■ Work required:
Please report each line in the material below that includes "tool".

■ Source material:
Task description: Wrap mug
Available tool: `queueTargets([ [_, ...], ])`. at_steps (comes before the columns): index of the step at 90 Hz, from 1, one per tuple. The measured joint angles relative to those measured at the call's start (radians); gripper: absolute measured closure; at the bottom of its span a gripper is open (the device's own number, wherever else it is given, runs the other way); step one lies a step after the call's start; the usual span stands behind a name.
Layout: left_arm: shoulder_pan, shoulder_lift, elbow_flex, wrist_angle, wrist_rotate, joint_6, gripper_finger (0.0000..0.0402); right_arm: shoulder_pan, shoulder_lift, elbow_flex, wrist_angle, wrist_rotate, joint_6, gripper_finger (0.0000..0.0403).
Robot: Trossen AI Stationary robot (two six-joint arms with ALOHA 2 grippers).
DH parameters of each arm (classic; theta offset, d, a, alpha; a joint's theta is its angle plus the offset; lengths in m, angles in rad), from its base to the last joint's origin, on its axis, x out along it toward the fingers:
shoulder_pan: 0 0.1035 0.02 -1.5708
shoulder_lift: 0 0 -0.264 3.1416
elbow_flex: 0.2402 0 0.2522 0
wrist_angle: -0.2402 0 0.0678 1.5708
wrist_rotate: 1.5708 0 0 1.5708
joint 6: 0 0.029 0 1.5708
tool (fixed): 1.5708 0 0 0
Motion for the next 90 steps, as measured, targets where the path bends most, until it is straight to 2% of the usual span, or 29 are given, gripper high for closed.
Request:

■ Response area:
Available tool: `queueTargets([ [_, ...], ])`. at_steps (comes before the columns): index of the step at 90 Hz, from 1, one per tuple. The measured joint angles relative to those measured at the call's start (radians); gripper: absolute measured closure; at the bottom of its span a gripper is open (the device's own number, wherever else it is given, runs the other way); step one lies a step after the call's start; the usual span stands behind a name.
tool (fixed): 1.5708 0 0 0

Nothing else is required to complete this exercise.